#### Exercise requirements
Please restate each line of the data below exactly. Omit all images.

----

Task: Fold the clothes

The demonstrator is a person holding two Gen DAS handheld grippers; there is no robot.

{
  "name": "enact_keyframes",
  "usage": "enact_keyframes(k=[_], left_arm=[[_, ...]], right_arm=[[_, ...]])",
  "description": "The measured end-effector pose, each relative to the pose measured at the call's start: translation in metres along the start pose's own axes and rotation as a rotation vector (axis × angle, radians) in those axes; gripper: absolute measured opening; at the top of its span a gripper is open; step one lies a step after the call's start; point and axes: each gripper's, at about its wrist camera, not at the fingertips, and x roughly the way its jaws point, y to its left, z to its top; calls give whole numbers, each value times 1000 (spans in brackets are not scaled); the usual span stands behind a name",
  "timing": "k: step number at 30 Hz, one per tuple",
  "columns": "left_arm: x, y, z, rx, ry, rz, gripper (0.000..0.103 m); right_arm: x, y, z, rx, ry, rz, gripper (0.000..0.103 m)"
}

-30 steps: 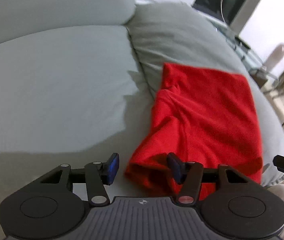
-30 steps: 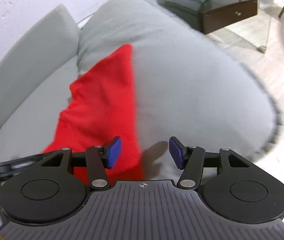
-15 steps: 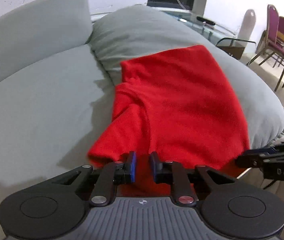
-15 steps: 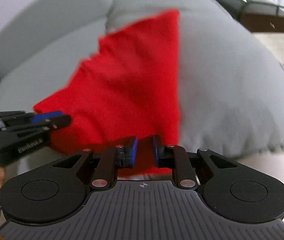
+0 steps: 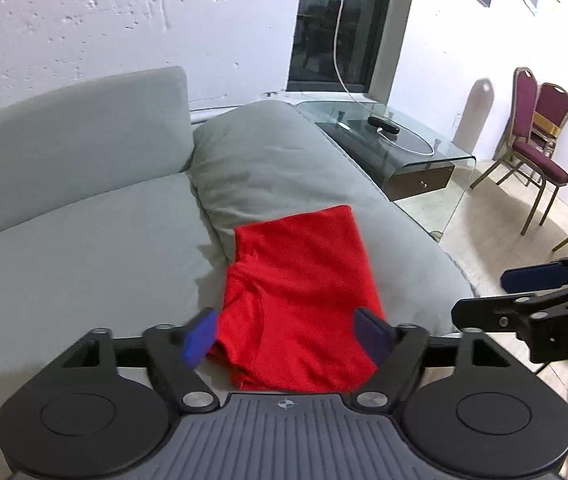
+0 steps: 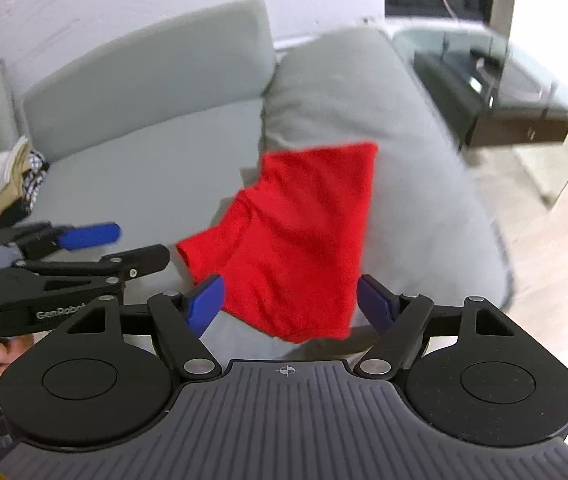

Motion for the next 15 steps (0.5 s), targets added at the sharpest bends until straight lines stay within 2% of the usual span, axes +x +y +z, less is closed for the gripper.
enact_keyframes(k=[1,4,8,15], left_arm=[[-8,-2,1,-11,4,7,89],[-27,-8,3,-37,8,-10,89],[-47,-20,0,-37,0,-25,92],[-63,-29,-3,-73,-29,28,96]], right_arm=[[-11,3,3,-11,-1,-4,81],[-39,11,5,-27,-1,-5,81],[-66,25,0,-93,-23,-51,82],[-99,41,-6,-177,-21,-117,84]])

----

#### Answer for the task
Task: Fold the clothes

The demonstrator is a person holding two Gen DAS handheld grippers; there is no robot.

{
  "name": "enact_keyframes",
  "usage": "enact_keyframes(k=[_], left_arm=[[_, ...]], right_arm=[[_, ...]])",
  "description": "The measured end-effector pose, each relative to the pose measured at the call's start: translation in metres along the start pose's own axes and rotation as a rotation vector (axis × angle, radians) in those axes; gripper: absolute measured opening; at the top of its span a gripper is open; step one lies a step after the call's start; point and axes: each gripper's, at about its wrist camera, not at the fingertips, and x roughly the way its jaws point, y to its left, z to its top; calls give whole numbers, each value times 1000 (spans in brackets are not scaled); the usual span stands behind a name",
  "timing": "k: step number at 30 Hz, one per tuple",
  "columns": "left_arm: x, y, z, rx, ry, rz, gripper (0.000..0.103 m); right_arm: x, y, z, rx, ry, rz, gripper (0.000..0.103 m)"
}

-30 steps: 
-30 steps: 
-15 steps: 
-15 steps: 
+0 steps: 
+0 steps: 

Motion for the next 15 steps (0.5 s), targets added at the sharpest bends until straight lines stay within 2% of the usual span, axes +x +y +z, less is closed for the gripper.
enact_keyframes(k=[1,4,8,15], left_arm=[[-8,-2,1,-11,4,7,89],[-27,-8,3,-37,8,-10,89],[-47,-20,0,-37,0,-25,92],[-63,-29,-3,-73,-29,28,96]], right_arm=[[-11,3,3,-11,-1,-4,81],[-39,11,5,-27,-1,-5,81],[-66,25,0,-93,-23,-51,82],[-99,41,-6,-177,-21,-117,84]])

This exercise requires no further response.